Dataset extract
-.-.-

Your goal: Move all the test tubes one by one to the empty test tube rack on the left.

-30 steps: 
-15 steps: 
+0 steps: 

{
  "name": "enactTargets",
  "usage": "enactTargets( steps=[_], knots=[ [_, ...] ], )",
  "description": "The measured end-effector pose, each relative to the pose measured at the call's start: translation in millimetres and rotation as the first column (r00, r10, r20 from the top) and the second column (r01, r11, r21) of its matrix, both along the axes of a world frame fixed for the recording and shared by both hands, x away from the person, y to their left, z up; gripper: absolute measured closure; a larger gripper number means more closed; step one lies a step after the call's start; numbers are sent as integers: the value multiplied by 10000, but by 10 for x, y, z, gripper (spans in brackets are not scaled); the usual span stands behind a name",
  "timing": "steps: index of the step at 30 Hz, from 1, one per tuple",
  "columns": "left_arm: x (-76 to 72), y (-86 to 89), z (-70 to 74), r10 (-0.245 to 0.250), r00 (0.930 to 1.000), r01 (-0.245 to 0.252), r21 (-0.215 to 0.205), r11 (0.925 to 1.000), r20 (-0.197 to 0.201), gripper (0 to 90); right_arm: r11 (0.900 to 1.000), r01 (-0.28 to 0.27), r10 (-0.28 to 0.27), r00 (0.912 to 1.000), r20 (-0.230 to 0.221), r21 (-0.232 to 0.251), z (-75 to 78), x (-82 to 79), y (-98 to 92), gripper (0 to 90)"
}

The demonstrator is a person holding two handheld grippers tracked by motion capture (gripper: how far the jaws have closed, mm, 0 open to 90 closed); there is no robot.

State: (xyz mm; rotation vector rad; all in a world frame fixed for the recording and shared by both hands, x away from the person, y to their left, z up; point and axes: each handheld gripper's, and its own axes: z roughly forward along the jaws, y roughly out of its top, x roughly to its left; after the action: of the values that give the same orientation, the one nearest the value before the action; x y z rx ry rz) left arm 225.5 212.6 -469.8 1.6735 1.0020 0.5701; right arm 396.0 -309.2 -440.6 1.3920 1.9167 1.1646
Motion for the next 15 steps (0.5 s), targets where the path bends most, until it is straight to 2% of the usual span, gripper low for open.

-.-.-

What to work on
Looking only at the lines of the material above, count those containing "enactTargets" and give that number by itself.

Task result
2